Among the entries below, tally each line containing "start"; respond with the total only.
——
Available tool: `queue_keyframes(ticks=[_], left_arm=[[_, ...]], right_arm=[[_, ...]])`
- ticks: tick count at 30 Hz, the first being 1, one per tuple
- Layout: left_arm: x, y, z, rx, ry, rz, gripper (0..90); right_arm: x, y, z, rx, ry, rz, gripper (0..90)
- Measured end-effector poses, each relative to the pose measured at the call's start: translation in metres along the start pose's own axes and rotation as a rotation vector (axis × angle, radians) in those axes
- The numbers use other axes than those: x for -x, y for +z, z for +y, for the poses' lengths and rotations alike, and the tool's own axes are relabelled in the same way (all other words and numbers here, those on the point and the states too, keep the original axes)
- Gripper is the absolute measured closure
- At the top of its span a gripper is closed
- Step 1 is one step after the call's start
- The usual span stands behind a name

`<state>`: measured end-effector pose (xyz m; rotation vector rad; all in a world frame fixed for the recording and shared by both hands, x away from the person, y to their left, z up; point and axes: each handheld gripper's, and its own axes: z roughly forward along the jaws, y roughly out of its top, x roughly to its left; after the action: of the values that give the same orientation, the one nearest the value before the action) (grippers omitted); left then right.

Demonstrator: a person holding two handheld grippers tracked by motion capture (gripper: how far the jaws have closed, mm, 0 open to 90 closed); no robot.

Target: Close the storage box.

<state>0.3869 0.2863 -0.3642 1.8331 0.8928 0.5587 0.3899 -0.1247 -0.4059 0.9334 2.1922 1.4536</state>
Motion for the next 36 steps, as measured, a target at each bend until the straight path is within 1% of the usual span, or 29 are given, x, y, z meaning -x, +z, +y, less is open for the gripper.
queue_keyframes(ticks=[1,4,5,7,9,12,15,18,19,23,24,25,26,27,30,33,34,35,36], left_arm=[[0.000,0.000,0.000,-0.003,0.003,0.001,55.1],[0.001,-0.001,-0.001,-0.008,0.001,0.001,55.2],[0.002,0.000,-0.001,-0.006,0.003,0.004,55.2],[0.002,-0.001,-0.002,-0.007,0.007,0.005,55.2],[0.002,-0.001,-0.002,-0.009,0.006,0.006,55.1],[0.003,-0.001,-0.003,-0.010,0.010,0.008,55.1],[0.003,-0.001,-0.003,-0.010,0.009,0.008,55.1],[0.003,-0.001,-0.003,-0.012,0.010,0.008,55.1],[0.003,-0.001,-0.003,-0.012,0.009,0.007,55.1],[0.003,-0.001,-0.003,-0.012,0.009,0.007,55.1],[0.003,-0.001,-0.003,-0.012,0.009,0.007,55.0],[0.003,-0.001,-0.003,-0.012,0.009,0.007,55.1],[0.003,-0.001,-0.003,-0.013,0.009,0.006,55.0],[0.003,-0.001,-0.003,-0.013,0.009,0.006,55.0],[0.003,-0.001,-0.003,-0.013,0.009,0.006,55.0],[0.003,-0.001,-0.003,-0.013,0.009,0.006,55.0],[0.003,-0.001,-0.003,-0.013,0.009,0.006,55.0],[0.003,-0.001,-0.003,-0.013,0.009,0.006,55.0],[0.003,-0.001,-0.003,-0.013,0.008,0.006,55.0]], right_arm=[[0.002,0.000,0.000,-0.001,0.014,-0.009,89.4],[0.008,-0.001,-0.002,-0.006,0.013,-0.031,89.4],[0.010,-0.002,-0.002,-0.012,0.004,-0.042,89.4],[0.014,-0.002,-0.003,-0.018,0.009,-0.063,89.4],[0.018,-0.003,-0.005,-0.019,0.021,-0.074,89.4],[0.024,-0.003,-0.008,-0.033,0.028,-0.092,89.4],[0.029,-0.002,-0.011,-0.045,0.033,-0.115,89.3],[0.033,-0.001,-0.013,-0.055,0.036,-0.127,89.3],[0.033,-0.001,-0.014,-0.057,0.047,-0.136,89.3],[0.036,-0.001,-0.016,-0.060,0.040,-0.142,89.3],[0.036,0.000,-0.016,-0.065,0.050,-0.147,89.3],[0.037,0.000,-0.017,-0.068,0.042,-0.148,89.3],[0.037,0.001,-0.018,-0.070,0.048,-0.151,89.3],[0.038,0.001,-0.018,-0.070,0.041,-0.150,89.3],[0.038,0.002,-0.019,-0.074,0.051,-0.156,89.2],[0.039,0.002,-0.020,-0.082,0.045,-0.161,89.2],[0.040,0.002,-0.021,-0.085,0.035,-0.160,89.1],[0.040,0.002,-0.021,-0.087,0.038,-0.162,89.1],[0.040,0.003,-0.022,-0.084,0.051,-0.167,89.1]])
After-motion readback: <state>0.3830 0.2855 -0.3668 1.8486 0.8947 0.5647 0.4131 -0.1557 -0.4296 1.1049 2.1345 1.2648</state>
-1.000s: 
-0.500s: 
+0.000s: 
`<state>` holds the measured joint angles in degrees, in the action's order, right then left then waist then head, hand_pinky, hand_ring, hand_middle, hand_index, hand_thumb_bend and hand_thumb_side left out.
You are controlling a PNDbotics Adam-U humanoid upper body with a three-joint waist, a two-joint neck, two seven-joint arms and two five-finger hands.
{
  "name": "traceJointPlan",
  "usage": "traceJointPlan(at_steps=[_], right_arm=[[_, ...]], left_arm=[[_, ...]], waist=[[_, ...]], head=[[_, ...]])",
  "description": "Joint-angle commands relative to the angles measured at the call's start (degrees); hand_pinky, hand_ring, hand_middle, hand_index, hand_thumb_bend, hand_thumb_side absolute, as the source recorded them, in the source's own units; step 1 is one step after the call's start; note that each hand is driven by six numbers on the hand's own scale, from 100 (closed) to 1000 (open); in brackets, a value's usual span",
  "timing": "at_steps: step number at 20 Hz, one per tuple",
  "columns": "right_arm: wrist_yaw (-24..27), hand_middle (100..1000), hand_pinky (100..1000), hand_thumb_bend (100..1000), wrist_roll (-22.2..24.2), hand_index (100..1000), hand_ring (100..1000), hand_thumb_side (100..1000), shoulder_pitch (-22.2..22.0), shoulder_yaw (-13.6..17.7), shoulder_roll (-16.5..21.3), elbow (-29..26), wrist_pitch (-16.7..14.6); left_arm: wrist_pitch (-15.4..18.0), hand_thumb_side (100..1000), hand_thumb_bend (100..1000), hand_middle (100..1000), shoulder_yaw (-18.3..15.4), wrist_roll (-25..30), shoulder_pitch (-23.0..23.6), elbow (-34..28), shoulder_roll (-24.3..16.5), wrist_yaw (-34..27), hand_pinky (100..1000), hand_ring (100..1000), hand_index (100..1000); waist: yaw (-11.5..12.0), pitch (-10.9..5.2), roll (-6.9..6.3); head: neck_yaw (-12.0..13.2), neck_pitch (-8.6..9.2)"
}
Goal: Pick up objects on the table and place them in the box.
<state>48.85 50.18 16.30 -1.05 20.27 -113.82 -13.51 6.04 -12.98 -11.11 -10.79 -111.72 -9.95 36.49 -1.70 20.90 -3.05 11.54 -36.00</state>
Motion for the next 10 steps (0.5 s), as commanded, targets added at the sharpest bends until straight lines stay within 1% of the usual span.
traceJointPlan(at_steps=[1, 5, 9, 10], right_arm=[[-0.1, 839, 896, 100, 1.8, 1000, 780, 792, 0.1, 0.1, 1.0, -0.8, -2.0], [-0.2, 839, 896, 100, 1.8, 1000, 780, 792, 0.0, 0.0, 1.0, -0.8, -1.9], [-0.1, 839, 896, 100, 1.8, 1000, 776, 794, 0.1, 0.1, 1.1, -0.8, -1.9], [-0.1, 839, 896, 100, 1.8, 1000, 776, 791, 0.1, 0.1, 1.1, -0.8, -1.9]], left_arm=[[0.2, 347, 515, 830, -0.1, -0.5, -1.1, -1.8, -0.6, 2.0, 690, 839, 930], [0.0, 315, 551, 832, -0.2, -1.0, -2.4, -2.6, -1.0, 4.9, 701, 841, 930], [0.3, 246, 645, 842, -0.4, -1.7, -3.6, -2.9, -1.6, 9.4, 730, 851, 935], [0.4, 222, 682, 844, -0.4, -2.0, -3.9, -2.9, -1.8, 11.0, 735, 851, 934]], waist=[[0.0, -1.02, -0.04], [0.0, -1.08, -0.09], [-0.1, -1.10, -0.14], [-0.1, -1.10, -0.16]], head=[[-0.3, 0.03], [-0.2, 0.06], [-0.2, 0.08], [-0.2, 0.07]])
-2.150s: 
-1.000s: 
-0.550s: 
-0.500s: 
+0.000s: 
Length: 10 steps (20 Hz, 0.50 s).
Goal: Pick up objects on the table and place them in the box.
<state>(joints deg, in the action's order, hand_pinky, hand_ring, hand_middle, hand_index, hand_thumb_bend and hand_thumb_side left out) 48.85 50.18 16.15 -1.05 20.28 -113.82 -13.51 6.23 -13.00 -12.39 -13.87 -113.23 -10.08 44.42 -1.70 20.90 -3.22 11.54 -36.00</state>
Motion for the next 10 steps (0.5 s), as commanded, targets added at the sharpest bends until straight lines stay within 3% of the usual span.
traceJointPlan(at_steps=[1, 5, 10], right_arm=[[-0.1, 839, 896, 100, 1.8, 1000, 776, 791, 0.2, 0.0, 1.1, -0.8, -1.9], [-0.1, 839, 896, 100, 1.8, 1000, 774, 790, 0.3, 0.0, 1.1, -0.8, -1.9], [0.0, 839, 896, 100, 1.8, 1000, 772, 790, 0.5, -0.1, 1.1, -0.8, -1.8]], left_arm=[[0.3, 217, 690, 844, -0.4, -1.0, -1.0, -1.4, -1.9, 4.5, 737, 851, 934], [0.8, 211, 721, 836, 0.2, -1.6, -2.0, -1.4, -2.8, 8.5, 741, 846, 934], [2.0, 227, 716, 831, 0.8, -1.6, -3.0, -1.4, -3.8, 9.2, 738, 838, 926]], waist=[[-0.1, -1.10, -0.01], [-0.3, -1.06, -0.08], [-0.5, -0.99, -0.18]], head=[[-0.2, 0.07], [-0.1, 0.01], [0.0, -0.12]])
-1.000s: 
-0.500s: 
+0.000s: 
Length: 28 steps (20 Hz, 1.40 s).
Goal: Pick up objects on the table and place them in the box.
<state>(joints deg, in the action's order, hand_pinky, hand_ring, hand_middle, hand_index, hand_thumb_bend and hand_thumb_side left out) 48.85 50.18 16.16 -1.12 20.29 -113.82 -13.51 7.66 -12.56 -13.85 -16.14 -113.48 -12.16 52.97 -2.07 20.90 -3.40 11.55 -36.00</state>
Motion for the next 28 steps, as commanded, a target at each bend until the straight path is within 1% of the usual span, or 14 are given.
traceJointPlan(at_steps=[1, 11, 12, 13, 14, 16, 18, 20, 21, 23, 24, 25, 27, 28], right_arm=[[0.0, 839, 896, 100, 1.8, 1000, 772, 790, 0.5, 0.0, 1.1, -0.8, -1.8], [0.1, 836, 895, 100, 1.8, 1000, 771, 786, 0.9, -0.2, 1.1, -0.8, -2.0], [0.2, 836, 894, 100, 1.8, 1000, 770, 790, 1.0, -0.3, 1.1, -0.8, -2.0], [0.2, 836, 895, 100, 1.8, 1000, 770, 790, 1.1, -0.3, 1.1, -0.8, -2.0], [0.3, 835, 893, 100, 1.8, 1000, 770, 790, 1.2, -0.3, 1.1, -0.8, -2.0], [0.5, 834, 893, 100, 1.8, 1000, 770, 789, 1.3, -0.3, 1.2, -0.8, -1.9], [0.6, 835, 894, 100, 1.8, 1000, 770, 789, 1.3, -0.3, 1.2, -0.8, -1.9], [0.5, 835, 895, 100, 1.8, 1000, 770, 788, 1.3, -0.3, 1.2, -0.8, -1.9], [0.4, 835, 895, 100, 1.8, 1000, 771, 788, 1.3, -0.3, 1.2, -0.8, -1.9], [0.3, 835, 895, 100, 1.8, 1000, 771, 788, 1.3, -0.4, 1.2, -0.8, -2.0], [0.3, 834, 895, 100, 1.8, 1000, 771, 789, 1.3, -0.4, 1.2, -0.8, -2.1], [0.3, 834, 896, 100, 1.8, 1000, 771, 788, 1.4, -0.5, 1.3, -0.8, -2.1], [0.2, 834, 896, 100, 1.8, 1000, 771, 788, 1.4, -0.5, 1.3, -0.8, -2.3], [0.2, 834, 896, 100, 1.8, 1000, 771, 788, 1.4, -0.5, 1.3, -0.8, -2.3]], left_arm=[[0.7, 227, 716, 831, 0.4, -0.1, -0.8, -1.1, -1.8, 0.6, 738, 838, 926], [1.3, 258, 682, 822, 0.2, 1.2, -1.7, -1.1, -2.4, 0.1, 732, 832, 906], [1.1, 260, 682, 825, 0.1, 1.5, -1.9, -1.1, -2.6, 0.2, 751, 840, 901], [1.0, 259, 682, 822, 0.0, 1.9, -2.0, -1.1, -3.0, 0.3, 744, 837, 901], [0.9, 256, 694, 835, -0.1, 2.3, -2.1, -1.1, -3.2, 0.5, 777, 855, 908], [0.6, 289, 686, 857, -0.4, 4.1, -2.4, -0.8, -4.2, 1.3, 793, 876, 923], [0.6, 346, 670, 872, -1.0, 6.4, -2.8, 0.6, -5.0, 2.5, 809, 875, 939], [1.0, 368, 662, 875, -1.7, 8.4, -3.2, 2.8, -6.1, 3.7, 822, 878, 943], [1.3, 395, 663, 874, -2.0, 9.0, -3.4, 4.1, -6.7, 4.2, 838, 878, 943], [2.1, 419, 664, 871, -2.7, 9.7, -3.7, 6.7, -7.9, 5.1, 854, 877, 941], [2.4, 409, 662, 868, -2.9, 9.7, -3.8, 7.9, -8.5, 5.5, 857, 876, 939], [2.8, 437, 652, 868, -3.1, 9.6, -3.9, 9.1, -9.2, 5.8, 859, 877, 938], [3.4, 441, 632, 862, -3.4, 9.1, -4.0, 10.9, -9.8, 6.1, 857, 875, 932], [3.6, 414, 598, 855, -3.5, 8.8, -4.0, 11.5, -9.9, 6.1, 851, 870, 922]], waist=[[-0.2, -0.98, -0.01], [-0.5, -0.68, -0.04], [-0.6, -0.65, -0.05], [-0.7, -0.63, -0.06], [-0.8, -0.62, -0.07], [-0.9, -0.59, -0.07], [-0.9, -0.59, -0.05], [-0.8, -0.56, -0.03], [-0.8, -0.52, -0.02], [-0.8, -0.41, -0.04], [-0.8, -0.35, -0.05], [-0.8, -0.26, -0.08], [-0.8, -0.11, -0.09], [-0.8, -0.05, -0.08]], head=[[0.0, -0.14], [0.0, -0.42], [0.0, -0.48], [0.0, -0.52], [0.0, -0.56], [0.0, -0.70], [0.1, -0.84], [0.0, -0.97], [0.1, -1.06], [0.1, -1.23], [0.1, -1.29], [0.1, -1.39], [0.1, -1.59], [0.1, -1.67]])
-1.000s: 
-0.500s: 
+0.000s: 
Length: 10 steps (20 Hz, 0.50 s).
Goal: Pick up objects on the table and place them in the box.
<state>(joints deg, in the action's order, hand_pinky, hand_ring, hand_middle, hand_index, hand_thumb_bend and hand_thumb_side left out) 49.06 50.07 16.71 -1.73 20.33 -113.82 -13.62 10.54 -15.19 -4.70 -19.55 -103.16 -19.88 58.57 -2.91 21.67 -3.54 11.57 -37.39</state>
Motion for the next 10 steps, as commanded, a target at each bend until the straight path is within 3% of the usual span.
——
OUTPUT = 3